Historically, machine vision has been locked behind expensive, complex, proprietary industrial systems. OpenMV changes that by:

Offering compact, low-power modules.
Running real-time vision on the edge.
Giving users a Python scripting environment (MicroPython) to interact with camera feeds.

OpenMV’s latest and greatest offerings are two powerful AI vision cameras that were unveiled in March 2025: the OpenMV N6 and OpenMV AE3. In a crunchy nutshell, these bodacious beauties can be summarized as follows:

OpenMV N6 ($120 at the time of this writing)

Processor: STM32N6 with an 800 MHz Cortex-M55 CPU and 1 GHz NPU delivering ~600 Giga‑ops.
Camera & Power: 1 MP global-shutter camera at 120 fps, hardware H.264/JPEG encoder; under 0.75 W consumption.
Connectivity: Wi‑Fi, BLE, gigabit Ethernet, and plenty of GPIO.
Performance: Up to 600× faster ML performance compared to older OpenMV models.

The OpenMV N6 (Source: OpenMV)

OpenMV AE3 ($80 at the time of this writing)

MCU: Alif Ensemble E3 (dual‑core Cortex‑M55 at 400 MHz + 160 MHz) with dual Ethos‑U55 NPUs (~250 Giga‑ops).
Camera & Power: 1 MP global-shutter camera; ultra-low power (<0.25 W at full operation, <2.5 mW deep sleep).
Extras: IMU, microphone, 8×8 distance sensor, Wi‑Fi, and BLE onboard.
Form Factor & Performance: Just 1″× 1″ and capable of running YOLO-style algorithms at ~30 fps.

The OpenMV AE3 (Source: OpenMV)

Common N6/AE3 Highlights

MicroPython support via the OpenMV IDE: Write Python code to interface with vision models directly.
ULAB module enables efficient NumPy-like processing for AI workflows.
Training integrations: Partners with Roboflow and Edge Impulse for seamless AI model development and deployment.
Extensible ecosystem: Compatible accessories include thermal (FLIR Lepton, Boson) and event cameras, plus upcoming connectivity shields like LTEM, NBIoT, GPS, and rugged enclosures.

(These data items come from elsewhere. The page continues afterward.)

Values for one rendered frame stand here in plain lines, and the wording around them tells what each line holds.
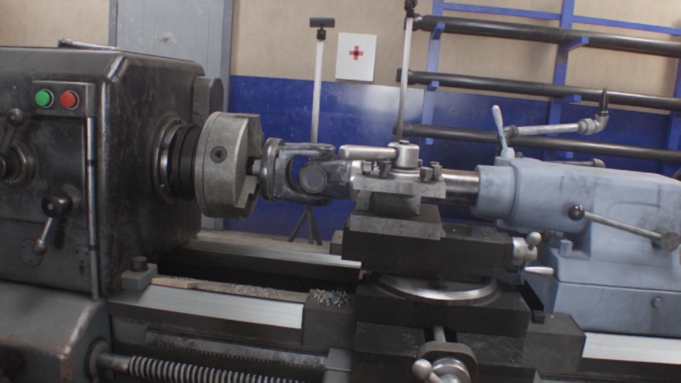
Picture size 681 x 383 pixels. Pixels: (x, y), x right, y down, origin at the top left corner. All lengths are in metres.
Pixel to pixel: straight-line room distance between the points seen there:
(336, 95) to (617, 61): 2.29
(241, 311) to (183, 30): 3.63
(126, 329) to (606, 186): 1.08
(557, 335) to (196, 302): 0.72
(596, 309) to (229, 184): 0.82
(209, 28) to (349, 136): 1.47
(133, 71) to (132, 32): 3.60
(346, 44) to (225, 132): 3.00
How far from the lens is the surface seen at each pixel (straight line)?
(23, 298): 1.19
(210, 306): 1.07
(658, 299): 1.21
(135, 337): 1.18
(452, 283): 0.97
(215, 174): 1.10
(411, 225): 0.92
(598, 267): 1.16
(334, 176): 1.11
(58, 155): 1.08
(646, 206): 1.22
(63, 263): 1.15
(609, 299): 1.17
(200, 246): 1.43
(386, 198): 0.95
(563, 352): 1.06
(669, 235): 1.19
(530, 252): 1.03
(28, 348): 1.11
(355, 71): 4.04
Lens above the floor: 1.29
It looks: 11 degrees down
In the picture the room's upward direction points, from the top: 5 degrees clockwise
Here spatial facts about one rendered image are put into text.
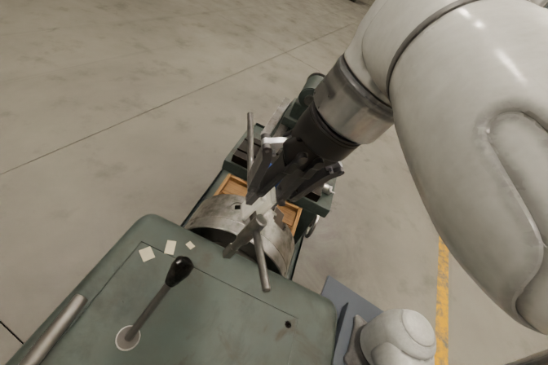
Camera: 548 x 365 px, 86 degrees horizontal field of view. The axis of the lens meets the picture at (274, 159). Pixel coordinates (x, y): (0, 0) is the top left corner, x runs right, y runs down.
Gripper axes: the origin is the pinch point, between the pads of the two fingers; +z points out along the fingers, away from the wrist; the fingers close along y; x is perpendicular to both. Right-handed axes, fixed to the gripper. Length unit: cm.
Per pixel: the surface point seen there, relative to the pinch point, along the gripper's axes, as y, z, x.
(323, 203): -62, 49, -42
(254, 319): -8.3, 18.9, 12.6
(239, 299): -5.8, 19.9, 8.9
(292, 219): -48, 55, -34
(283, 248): -21.0, 25.1, -5.2
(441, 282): -237, 111, -38
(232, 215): -6.7, 24.7, -11.9
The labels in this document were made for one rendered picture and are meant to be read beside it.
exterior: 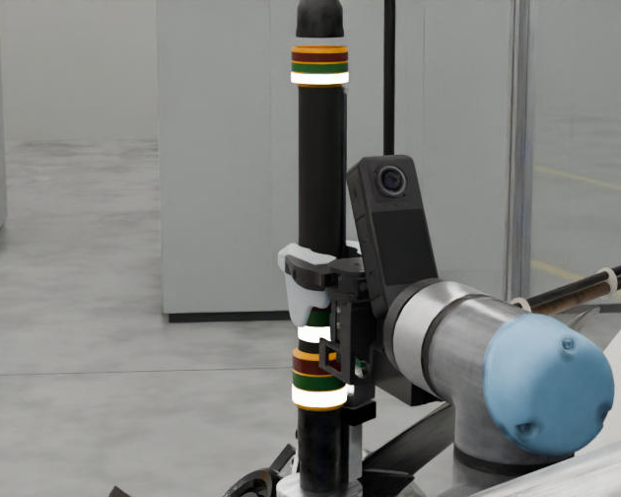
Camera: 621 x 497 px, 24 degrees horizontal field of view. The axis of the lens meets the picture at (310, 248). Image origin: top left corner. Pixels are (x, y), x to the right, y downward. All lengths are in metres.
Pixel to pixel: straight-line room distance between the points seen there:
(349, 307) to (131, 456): 4.05
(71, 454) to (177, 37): 2.21
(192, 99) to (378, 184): 5.55
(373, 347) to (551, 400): 0.21
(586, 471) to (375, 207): 0.34
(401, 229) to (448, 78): 5.64
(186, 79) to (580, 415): 5.73
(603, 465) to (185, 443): 4.47
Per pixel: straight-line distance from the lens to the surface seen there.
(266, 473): 1.28
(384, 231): 0.99
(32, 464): 5.01
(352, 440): 1.18
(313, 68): 1.08
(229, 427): 5.30
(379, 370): 1.02
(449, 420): 1.23
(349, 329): 1.02
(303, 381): 1.14
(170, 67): 6.52
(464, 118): 6.67
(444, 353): 0.90
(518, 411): 0.84
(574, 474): 0.72
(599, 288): 1.51
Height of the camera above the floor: 1.72
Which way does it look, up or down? 12 degrees down
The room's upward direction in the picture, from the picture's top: straight up
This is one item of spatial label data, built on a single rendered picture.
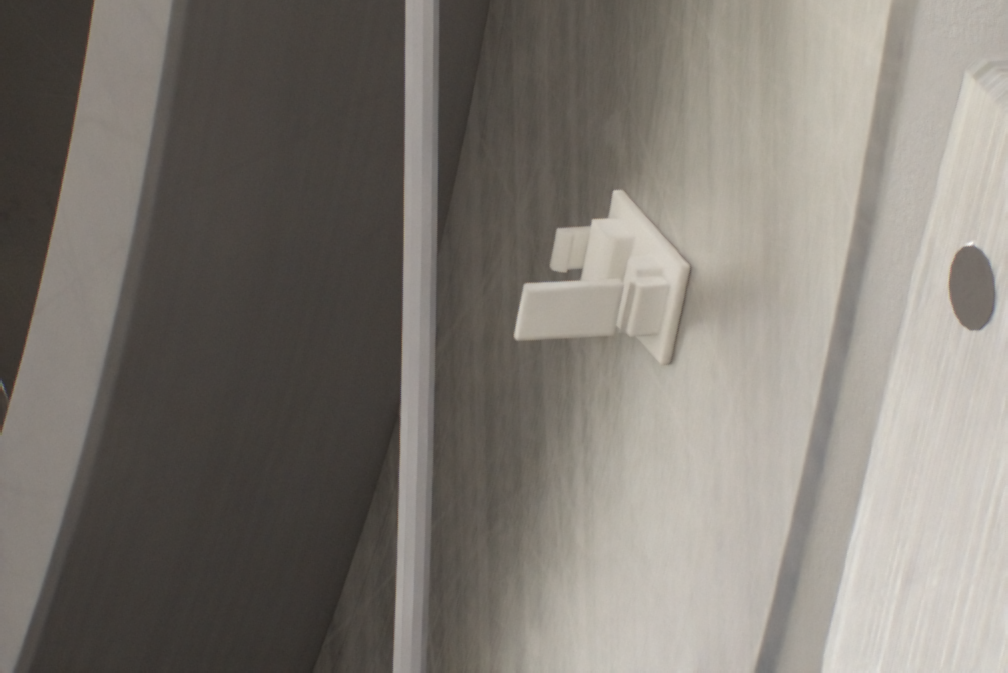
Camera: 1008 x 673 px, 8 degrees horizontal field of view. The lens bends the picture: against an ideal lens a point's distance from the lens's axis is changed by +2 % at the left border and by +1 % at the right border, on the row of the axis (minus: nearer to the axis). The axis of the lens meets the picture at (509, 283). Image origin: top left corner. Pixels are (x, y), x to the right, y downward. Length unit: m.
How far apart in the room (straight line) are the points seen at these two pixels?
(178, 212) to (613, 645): 0.09
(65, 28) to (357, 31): 0.89
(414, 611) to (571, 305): 0.05
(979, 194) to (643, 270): 0.10
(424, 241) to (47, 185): 0.90
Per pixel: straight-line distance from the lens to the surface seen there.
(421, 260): 0.95
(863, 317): 0.91
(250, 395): 1.02
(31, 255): 1.84
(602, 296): 0.94
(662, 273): 0.95
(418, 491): 0.96
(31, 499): 1.03
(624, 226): 0.96
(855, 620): 0.89
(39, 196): 1.85
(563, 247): 0.96
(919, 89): 0.89
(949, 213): 0.86
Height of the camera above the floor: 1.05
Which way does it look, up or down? 5 degrees down
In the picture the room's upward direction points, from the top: 1 degrees counter-clockwise
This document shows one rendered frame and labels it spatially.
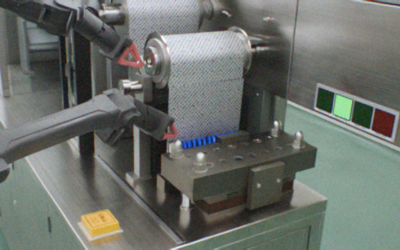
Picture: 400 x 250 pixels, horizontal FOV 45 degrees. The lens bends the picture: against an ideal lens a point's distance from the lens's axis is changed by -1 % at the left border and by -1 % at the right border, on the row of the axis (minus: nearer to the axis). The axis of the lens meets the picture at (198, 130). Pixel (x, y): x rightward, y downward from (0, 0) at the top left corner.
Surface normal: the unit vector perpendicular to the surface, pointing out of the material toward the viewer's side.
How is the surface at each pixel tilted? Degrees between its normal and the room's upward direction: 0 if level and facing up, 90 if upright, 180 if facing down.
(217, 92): 92
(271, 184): 90
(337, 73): 90
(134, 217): 0
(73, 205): 0
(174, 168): 90
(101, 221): 0
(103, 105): 31
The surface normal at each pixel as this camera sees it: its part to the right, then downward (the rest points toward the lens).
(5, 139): 0.47, -0.68
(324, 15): -0.85, 0.16
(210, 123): 0.53, 0.37
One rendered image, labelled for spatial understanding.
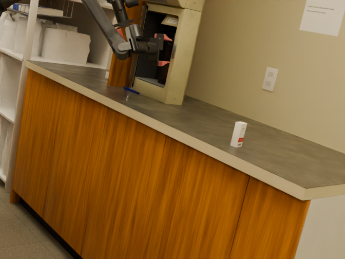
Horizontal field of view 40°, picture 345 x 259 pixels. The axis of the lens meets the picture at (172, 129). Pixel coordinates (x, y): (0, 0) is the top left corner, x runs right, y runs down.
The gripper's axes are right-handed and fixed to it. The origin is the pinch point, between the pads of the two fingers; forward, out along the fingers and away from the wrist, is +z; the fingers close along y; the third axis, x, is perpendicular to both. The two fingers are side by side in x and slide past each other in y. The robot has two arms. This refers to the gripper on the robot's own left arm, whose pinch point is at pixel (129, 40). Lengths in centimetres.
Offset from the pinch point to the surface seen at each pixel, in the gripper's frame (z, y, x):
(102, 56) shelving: 7, 16, -128
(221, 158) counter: 47, -13, 78
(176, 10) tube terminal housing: -6.9, -26.0, 1.9
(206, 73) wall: 32, -39, -34
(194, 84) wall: 37, -31, -41
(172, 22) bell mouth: -1.7, -23.2, -3.5
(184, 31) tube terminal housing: 3.9, -26.1, 5.1
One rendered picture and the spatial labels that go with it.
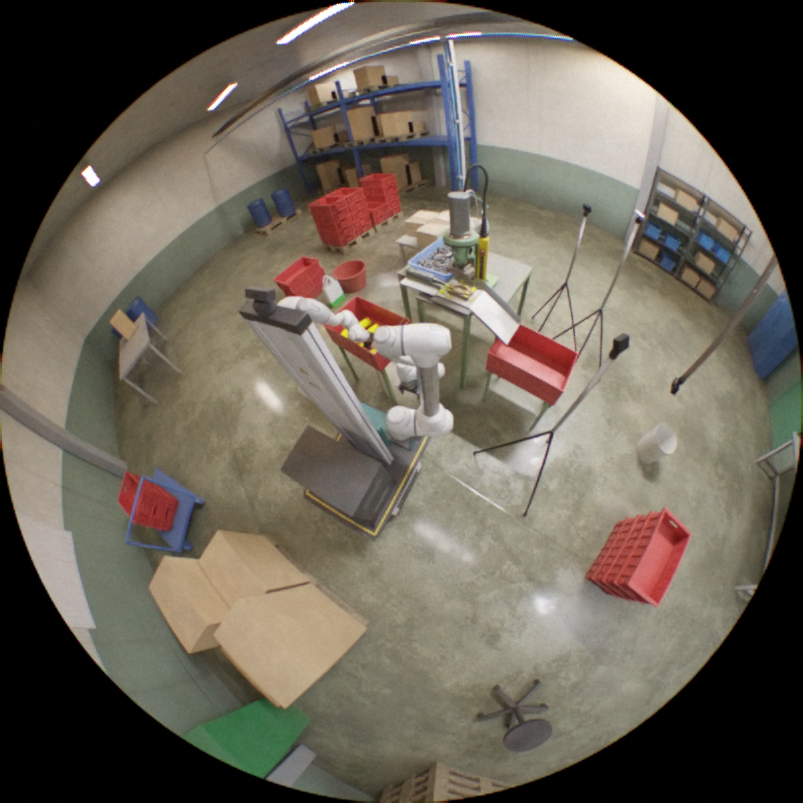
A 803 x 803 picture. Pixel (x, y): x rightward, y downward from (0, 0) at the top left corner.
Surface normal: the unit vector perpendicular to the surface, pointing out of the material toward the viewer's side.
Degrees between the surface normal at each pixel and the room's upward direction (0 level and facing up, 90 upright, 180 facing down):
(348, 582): 0
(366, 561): 0
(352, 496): 0
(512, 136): 90
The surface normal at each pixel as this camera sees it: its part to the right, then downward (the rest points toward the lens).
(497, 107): -0.61, 0.73
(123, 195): 0.77, 0.49
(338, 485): -0.15, -0.48
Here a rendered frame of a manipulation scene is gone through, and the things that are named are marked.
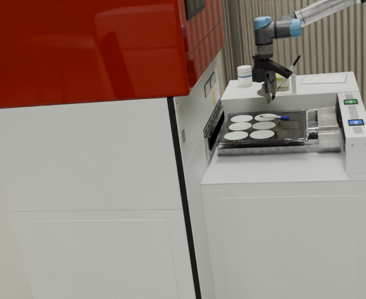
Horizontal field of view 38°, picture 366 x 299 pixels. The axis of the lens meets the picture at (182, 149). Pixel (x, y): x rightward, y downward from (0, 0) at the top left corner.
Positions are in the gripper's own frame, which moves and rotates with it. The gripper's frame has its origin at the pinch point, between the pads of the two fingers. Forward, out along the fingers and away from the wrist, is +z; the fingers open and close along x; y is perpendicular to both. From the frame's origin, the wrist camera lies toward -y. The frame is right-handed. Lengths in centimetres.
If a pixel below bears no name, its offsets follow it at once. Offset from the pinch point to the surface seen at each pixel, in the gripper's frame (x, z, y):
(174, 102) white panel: 73, -21, 3
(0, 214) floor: -11, 100, 223
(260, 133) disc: 18.8, 8.9, -1.5
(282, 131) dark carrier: 15.1, 8.9, -9.7
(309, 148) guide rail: 16.2, 14.8, -21.3
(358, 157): 31, 11, -44
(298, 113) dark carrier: -7.8, 8.7, -9.0
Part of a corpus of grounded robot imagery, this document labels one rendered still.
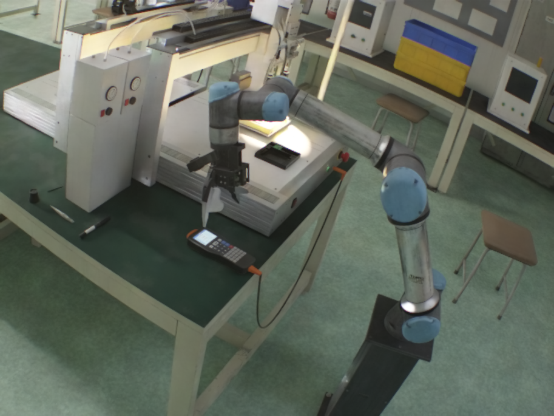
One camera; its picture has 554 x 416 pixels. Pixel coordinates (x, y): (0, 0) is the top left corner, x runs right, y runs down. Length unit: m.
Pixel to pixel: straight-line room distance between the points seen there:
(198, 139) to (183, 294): 0.66
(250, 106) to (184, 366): 0.71
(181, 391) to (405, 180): 0.87
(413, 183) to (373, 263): 1.81
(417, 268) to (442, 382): 1.24
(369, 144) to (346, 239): 1.79
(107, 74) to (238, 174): 0.46
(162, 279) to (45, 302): 1.07
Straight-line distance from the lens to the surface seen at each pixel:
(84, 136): 1.51
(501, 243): 2.84
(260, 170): 1.75
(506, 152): 5.43
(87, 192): 1.58
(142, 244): 1.51
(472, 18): 5.62
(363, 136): 1.38
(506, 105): 4.09
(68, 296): 2.40
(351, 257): 3.00
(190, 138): 1.86
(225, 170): 1.33
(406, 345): 1.69
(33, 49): 3.17
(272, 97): 1.26
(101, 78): 1.41
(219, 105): 1.28
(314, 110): 1.37
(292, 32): 2.02
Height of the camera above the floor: 1.70
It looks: 33 degrees down
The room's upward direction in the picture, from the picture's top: 16 degrees clockwise

Between the two, the N6 is the high-performance flagship (1 GHz NPU, better connectivity), while the AE3 offers a stunningly low-power, ultra-compact alternative. Both enable advanced edge-AI vision tasks.

I don’t know about you, but I can envision a lot of machine vision applications in my future. And, speaking of you, what do you think about all this? Do you have any thoughts you’d care to share with the rest of us?